Published in Metropolis M, No. 3, 2021

June 2021

Writing Machines: On Konrad Klapheck's Typewriters 

 

Essay

Published in Metropolis M, No. 3, 2021

June 2021

Konrad-Klapheck-Der-Chef-1965-Kunstpalast-Düsseldorf-olieverf-op-doek-111-x-161-cm_2021-02

Konrad Klapheck, The Chief, 1965

In the foyer of the Meertens Institute sits a double-keyboard typewriter. Or, at least, it did sit there at one point in the last few years. While I later learned that the double-keyboard typewriter was usually utilised for the purpose of working in two languages as once, I was first struck by it as I imagined two women—the main activators of the typewriter as burdened by history—sitting side by side while working away. And I liked this fantasy of collaborative writing, of the two women passing the page back and forth between the conjoined carriages, influencing the development of what began to appear on the page and refiguring administrative work as a collective practice beyond the individualising anonymity it usually enforced.

 

Yet writing is more often than not considered quite a solitary activity, a fact reinforced when I came to understand that despite having two fully functioning keyboards, the double typewriter was still intended for one bilingual user. The same solitariness can be said for painting, or at least painting as we are taught to understand it historically, whereby the single artist, usually male, sits at the easel awaiting inspiration. Konrad Klapheck, the seemingly unclassifiable postwar German painter, has brought these two activities together since painting his first typewriter in 1955—the first of his many surrealist renderings of the machine, which bring into conversation the act of painting with that of writing.

 

I first encountered Klapheck’s work only a few years ago at Kolumba in Cologne, where the accompanying exhibition guide noted that as a child he dreamed of being a writer. [1] After learning of this and looking into his work more, I couldn’t help but feel a certain psychoanalytical underpinning to his obsessive relationship to the writing machine. At the time, and still now, my interest in the typewriter was embedded in an obsession of my own: one focused on the mechanisms of administration and its pursuit of objectification, both in terms of the citizens it takes as subjects and the people, most often women, it puts to work in service of this pursuit.

 

I see these mechanisms clearly at play Klapheck’s typewriters and, for that matter, toyed with too, making each depiction a vilification of the oppressive force of bureaucracy.

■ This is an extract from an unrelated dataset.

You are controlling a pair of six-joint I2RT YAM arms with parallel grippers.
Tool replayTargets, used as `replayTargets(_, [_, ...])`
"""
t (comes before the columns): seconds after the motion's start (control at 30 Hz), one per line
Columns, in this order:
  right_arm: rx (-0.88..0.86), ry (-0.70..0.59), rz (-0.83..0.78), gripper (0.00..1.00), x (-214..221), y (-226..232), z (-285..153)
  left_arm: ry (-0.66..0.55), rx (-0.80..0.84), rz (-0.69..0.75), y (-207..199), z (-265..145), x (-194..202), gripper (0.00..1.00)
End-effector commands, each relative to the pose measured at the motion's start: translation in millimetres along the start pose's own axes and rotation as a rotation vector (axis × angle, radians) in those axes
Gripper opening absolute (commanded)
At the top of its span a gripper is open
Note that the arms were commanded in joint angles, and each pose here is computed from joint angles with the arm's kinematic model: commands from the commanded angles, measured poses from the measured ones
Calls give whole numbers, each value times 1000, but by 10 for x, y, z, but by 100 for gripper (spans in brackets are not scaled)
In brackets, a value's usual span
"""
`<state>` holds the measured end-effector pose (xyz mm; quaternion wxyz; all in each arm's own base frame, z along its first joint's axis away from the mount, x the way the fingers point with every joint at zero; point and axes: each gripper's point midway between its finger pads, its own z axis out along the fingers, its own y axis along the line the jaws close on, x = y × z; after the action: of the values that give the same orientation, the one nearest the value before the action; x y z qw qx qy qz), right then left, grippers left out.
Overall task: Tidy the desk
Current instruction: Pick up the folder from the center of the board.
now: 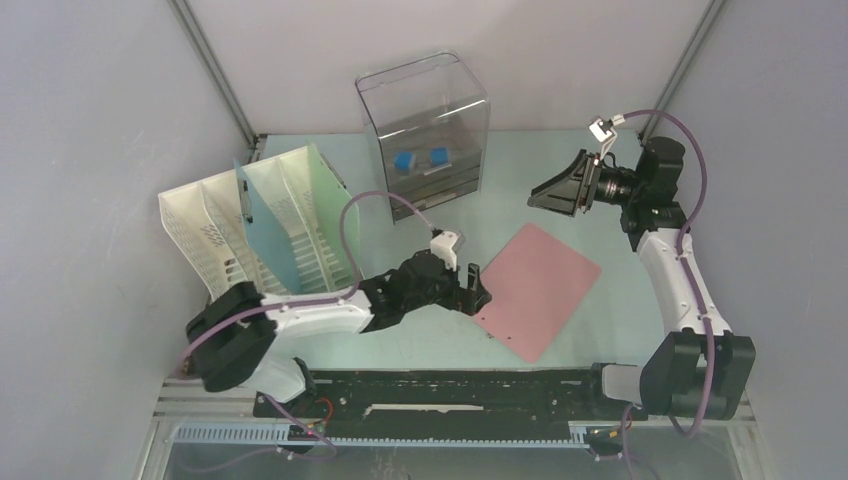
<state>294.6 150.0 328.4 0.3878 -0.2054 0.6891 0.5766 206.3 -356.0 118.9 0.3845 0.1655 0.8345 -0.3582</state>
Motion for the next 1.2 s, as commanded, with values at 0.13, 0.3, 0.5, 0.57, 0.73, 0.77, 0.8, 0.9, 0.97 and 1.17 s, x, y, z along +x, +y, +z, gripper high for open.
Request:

This has a particularly charged slant given that he grew up in Nazi Germany—an unquestionably despotic manifestation of the administrative apparatus. Yet despite the heaviness in the air at this time, there is a lightness of touch to his work, perhaps because of the tongue-in-check attitude with which he paints his derision.

 

And perhaps this is a result of the stylistic trends of the time, as the political climate of his years studying at the Kunstakademie Düsseldorf—where he was a student from 1954–56—can also be felt in his caricature-like mechanical reproductions. Undoubtedly influenced by the influx of pop iconography resultant from the US occupation of West Germany (and its ensuing economic recovery), Klapheck’s representations of the mass-produced machine merge the last days of surrealism with the critical objectivity of pop art’s affection. In this spirit, his anthropomorphic modifications and foreboding titles hint at his true distain of power, with each painting sardonically named after autocratic figures as if characters in a sinister morality play: The Monarch (1963), The Legislator (1969), The Chief (1965), The Ruler (1966), The Dictator (1967), The Emperor (1966) and The Ideal Husband (1964), which Klapheck notes is ‘an ironic title because the reality is it is about a family tyrant.’ [2]

 

Klapheck’s 1963 painting Patriarchy offers an image of this cast list of male supremacy. In this typewriter, the keyboard is divided into two distinct compartments. Rather than transforming the typewriter into an exterior of a building, as many of his other typewriter paintings do, Patriarchy depicts the interior of what appears to be a court room: a set of keys occupy the bench traditionally reserved for the judge and just underneath, positioned below the judges yet still elevated, sits the jury. Klapheck has seemingly replaced humans with typewriter keys, framing patriarchy as both judge and jury of societal proceedings. Similarly, in The Legislator (1969) the carriage return leaver of the typewriter is elongated to surrealist proportions and raised as if an arm in fascist salute, ready to drop at any minute and enforce the rule of law.

 

Yet other more poetic titles, which interestingly often accompany his more straightforward or true-to-life renderings of the typewriter, offer a different take on the potential of the writing machine. In The Weapon of My Seriousness (1959), my favourite of Klapheck’s titles, a typewriter sits pride of place in the centre of the frame, largely to scale except for an extended cubic midriff separating the keyboard at the base and the paper and its platen at the top. In thinking of the women typists who have punctuated history, the ones who always come to mind when I think about administration, this work feels more like a supportive nod. The female who sat behind this typewriter—which through its extended body places the paper and what is written on it up high as if on a pedestal—will not be underestimated this time. The typewriter then figures as a tool of emancipation, writing the activity of giving voice.

 

Just a few days ago I was reading a book on the history of the Women’s Electoral Lobby—a national grassroots organisation that started in Melbourne, Australia, in 1978 and which developed an innovative approach to surveying political candidates about their commitment to women’s issues. A key hallmark of this approach—that now, looking back, can be clearly attributed with being a major contributor to huge national reforms, including the momentous 1984 Sexual Discrimination Act—was the decision to introduce a protocol that saw its women members always interviewing and surveying candidates in pairs of two. One would do the talking, the other the transcribing. A human double typewriter.

 

Not coincidentally, this was around the same period where women were finally welcomed into the modern office, an apparent advancement for the plight of women which concurrently saw them become synonymous with the machine itself: the word ‘typewriter’ came to refer to both the word-processing machine and the female typist. [3] But in thinking of my fictitious interpretation of the double-keyboard typewriter in the hallway of the Meertens Institute in Amsterdam now and the many pairs of women who lobbied around Australia in the late twentieth century, there is surely a connection to be made between administrative forms of recording and writing proper.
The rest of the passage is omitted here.